Data section section start
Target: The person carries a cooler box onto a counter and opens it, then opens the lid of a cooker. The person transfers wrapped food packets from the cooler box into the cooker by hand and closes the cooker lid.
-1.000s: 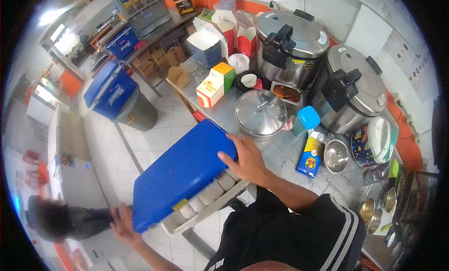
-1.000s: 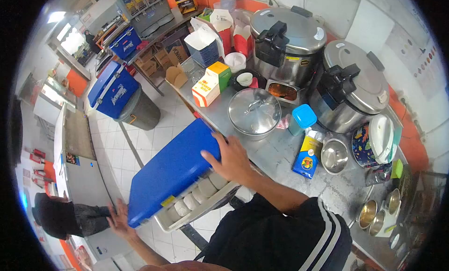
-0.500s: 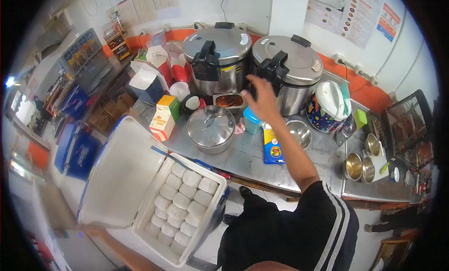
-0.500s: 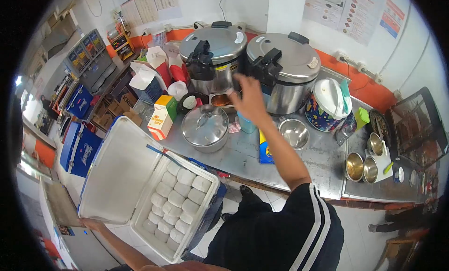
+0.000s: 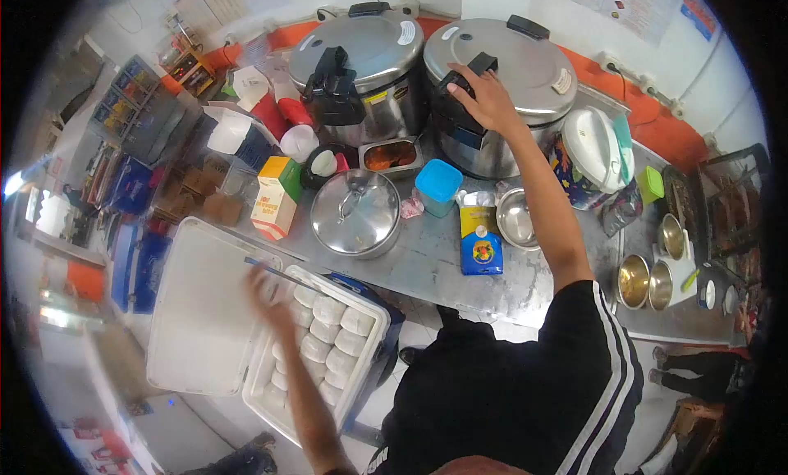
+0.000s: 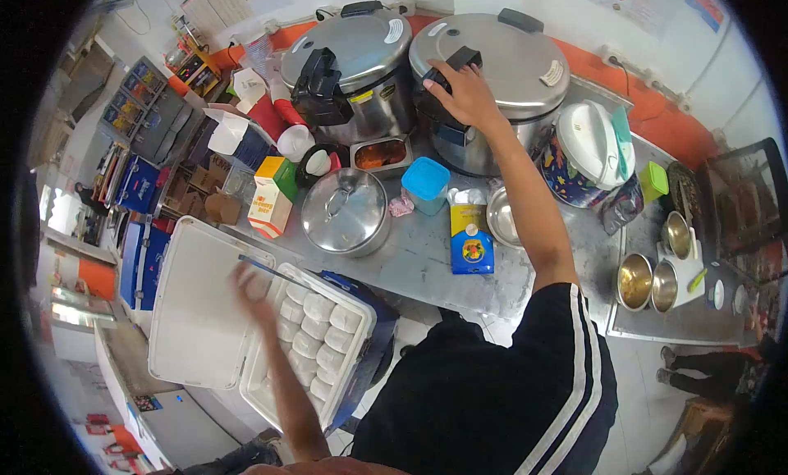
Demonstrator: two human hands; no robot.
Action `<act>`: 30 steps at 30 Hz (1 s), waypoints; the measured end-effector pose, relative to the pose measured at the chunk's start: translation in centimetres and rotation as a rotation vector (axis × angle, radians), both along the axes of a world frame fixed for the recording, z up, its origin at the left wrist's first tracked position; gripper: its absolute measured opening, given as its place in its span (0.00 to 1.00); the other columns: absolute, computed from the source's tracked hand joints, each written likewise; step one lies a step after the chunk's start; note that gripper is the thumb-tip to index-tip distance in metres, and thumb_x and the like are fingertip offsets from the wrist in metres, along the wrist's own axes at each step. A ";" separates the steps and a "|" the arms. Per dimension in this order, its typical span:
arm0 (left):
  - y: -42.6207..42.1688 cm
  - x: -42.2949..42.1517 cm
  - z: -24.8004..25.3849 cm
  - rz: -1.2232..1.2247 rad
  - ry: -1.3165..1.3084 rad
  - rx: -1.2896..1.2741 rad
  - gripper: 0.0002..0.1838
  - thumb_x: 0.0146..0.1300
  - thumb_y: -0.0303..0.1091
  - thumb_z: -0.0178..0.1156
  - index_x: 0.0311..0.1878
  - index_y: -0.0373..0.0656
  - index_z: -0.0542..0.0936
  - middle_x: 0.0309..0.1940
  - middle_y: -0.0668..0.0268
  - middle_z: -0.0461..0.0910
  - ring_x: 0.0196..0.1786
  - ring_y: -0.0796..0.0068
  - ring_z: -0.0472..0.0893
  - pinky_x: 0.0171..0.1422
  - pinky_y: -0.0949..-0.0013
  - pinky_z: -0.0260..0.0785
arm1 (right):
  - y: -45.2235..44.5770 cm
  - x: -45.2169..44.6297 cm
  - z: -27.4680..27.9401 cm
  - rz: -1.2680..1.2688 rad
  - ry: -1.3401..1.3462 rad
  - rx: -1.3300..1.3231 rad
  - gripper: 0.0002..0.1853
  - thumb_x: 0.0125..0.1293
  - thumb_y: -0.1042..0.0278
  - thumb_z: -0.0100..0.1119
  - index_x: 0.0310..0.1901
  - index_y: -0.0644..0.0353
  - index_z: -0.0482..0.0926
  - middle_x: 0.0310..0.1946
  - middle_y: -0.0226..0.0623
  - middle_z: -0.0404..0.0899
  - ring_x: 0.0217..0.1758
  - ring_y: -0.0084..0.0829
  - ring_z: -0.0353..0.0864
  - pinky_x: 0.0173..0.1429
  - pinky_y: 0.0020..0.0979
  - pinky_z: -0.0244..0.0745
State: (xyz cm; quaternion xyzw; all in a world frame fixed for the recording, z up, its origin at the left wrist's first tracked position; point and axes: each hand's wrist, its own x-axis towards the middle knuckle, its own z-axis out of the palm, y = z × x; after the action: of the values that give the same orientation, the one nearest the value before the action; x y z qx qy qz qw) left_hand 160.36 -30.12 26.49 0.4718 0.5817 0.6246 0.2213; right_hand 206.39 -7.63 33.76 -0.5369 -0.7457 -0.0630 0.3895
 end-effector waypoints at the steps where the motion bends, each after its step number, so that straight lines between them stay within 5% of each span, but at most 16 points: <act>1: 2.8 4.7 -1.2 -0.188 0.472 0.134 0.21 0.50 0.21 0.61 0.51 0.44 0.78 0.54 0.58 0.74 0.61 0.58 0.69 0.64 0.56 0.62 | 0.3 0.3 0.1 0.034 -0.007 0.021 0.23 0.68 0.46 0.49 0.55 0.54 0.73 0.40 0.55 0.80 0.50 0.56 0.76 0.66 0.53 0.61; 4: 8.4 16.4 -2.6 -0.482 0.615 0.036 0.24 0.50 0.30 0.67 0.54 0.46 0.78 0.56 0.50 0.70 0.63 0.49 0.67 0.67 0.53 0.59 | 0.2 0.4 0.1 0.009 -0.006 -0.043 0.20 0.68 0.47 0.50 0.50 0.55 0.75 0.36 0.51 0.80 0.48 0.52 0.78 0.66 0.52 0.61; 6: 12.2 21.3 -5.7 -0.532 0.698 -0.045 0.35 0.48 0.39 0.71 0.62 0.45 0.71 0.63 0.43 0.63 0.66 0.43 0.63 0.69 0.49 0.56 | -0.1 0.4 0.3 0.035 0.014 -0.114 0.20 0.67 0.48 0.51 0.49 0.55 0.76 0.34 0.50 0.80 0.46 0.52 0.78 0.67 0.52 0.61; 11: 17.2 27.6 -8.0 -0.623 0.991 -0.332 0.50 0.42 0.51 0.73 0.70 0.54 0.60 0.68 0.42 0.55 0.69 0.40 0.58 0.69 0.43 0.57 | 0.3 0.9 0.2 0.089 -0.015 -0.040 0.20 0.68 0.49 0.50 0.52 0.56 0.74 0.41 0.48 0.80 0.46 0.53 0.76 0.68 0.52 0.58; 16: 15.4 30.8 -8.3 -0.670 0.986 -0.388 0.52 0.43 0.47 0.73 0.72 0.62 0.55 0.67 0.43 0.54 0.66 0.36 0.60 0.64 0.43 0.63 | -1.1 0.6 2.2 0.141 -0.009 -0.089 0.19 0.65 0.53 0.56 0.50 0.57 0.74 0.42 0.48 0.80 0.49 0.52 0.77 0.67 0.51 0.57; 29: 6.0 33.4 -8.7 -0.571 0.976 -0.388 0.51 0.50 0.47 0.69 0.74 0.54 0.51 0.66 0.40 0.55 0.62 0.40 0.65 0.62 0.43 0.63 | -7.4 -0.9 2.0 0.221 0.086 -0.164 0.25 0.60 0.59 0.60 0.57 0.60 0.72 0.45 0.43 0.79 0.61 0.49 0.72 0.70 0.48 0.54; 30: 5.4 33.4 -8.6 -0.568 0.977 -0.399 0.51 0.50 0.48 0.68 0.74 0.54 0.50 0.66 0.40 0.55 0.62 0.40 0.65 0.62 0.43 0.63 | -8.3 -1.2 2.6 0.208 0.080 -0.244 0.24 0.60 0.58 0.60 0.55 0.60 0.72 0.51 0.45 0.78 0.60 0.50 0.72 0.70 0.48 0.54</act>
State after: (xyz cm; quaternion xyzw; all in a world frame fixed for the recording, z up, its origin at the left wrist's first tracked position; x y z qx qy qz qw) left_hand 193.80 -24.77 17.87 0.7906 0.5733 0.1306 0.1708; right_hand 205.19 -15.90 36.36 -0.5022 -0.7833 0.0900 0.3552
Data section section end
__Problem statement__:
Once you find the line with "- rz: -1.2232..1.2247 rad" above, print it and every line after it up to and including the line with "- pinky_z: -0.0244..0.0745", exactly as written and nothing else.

__Task answer__:
  - rz: -1.2232..1.2247 rad
  - ry: -1.3165..1.3084 rad
  - rx: -1.2896..1.2741 rad
  - gripper: 0.0002..0.1838
  - thumb_x: 0.0146..0.1300
  - thumb_y: -0.0303..0.1091
  - thumb_z: -0.0178..0.1156
  - index_x: 0.0311..0.1878
  - index_y: -0.0373..0.0656
  - index_z: -0.0542..0.0936
  - middle_x: 0.0309..0.1940
  - middle_y: -0.0668..0.0268
  - middle_z: -0.0461..0.0910
  - ring_x: 0.0196..0.1786
  - ring_y: -0.0796..0.0068
  - ring_z: -0.0472..0.0893
  - pinky_x: 0.0171..0.1422
  - pinky_y: -0.0949..-0.0013
  - pinky_z: -0.0260..0.0785
arm1 (right):
  - y: -45.2235..44.5770 cm
  - x: -45.2169..44.6297 cm
  - z: -27.4680..27.9401 cm
  - rz: -1.2680..1.2688 rad
  - ry: -1.3401..1.3462 rad
  - rx: -1.3300..1.3231 rad
  - gripper: 0.0002..0.1853
  - thumb_x: 0.0125..0.1293
  - thumb_y: -0.1042..0.0278
  - thumb_z: -0.0100..0.1119
  - index_x: 0.0310..0.1901
  - index_y: -0.0644..0.0353
  - index_z: -0.0482..0.0926
  - middle_x: 0.0310..0.1946
  - middle_y: -0.0226..0.0623
  - middle_z: -0.0404..0.0899
  - ring_x: 0.0217..0.1758
  - ring_y: -0.0084..0.0829
  - ring_z: -0.0353..0.0864
  - pinky_x: 0.0173..0.1429
  - pinky_y: 0.0020..0.0979
  - pinky_z: -0.0244..0.0745

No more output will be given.